What is the Crawl, Walk, Run Journey of Adopting Consul?
Jun 19, 2019
Network automation can address the challenges of microservice networking, and Consul can take you through the three phases of that automation journey.
- Armon DadgarCo-founder and CTO, HashiCorp
Hi, my name is Armon, and today we’re going to talk about the challenges of microservices networking.
As we adopt dynamic infrastructure, particularly in cloud environments, what does that bring from a challenge perspective, and how do we solve that with the Consul tool in an incremental way? What’s the crawl, walk, run journey of solving some of these network automation challenges without breaking everything about how we do networking.
When we talk about microservice networking and the challenges associated, I think it’s useful to step back and look at a bigger network. And when I talk about the bigger network, there are 2 key network paths to talk about. One is north-south, and when we talk about north-south, that’s traffic flowing from the public internet and our end users into our networks, so flowing into us, versus east-west, which is traffic flowing within our data center between different services.
When we talk about these 2 key flows, there are a bunch of key systems to consider. The first is, as traffic comes north-south from users over the public internet, what are the systems that are going to be touched? Common ones will include firewalls and load balancers. These load balancers will then ultimately bring us back to our different applications.

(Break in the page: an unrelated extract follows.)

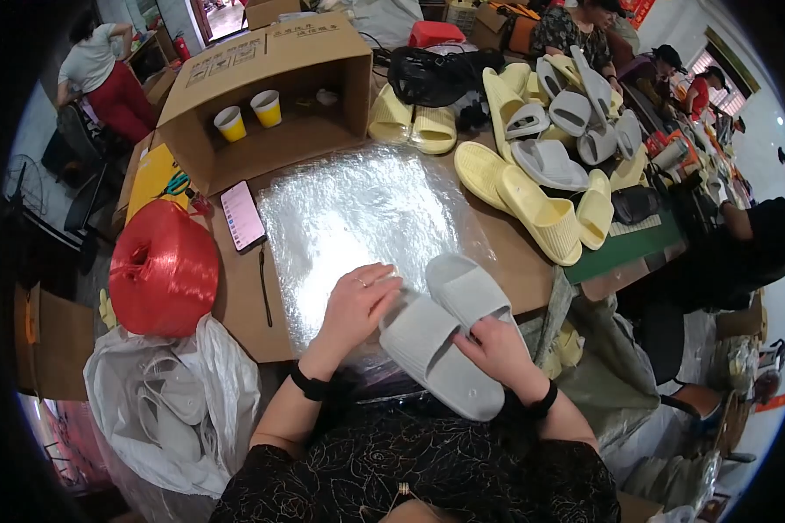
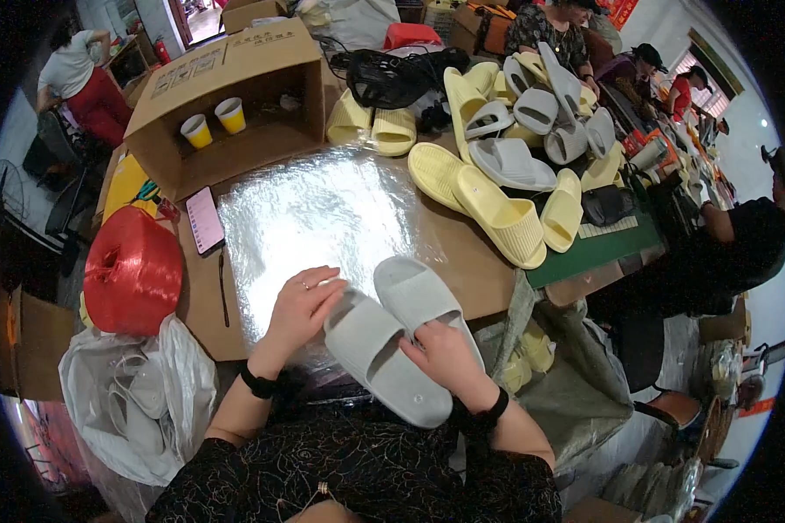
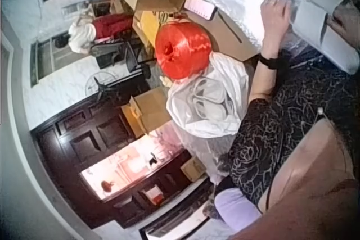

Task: The recorder is sorting and placing pairs of slides/sandals into plastic bags at a workstation.

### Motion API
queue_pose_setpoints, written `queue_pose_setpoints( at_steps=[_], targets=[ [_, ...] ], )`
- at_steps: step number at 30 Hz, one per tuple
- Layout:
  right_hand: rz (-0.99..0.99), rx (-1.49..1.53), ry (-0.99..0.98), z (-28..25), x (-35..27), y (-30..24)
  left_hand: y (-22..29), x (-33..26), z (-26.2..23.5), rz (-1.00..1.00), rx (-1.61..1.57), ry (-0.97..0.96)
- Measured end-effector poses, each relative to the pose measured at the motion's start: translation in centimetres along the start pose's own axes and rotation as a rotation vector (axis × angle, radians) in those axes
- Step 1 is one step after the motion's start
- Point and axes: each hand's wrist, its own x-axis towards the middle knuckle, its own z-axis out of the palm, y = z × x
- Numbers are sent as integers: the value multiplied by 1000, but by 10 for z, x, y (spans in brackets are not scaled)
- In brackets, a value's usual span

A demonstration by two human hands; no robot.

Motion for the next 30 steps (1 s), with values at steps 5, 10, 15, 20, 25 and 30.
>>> queue_pose_setpoints(
  at_steps=[5,10,15,20,25,30],
  targets=[
    [-1,-7,178,11,29,-11,26,-2,-1,246,-4,-4],
    [-87,-39,266,41,66,2,48,2,-11,287,-155,-40],
    [-90,-82,398,53,126,-10,52,-5,-18,227,-277,-80],
    [3,-38,464,62,168,-16,52,-4,-28,191,-441,-132],
    [-66,172,402,56,164,-11,33,-15,-39,144,-353,-120],
    [-288,174,275,31,81,-15,1,-23,-49,-82,-514,86]
  ],
)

Maybe we have a web app and we have an API service and these services might need to communicate east-west to other services like a database. And our database may also have an internal firewall that protects it. So this flow from our API server, for example, to the database is an east-west flow, versus this path from our user to our web service, which is a north-south flow.
A more dynamic network
Now, as we start to talk about these challenges within the context of microservices, what are we really talking about? One aspect of this is, in a traditional world, these pieces were all relatively static, and some of the key network components were hardware. So as we talk about microservices in a cloud environment, we can’t necessarily ship our hardware devices anymore to the cloud. So some of these things have to be treated and managed like software.
The other thing is our applications become much more dynamic. We might want to be able to push 5 updates or 10 updates a day to our web server. We might want to dynamically scale up and down our API servers based on load. As we start to do these things, we put pressure on these different networking pieces. As an example, if we add an autoscale, or web servers and APIs, we now need to somehow update much more frequently the load balancer and potentially our ingress firewalls.
These things now need to be updated to allow traffic to new web servers as they scale up and then disallow access as they scale down and those IPs are no longer relevant. Similarly, as we talk about these firewalls internally, if I scale up the number of APIs, I need to update the internal firewalls and internal load balancers to allow access between these different services.
When we start to talk about the key different functions within the network, in various places what we’re worried about is authorization. When we deploy a firewall, what we’re using it for is to manage what services you’re authorized to talk to or talk in between. And our load balancers are acting as routing and naming devices. So it might be, to our user, they’re hitting api.hashicorp.com. That’s the name. But internally we might be wrapping that to different services depending on the endpoint that they’re hitting.
Strains on the network
These are key functions that exist in the network, but now we’re going to put pressure on them by virtue of having many, many more services. As we adopt the microservice architecture, we have many more of these things, but we’re also gonna make that much more dynamic. Instead of updating every few months, they’re going to update a few times a day, potentially.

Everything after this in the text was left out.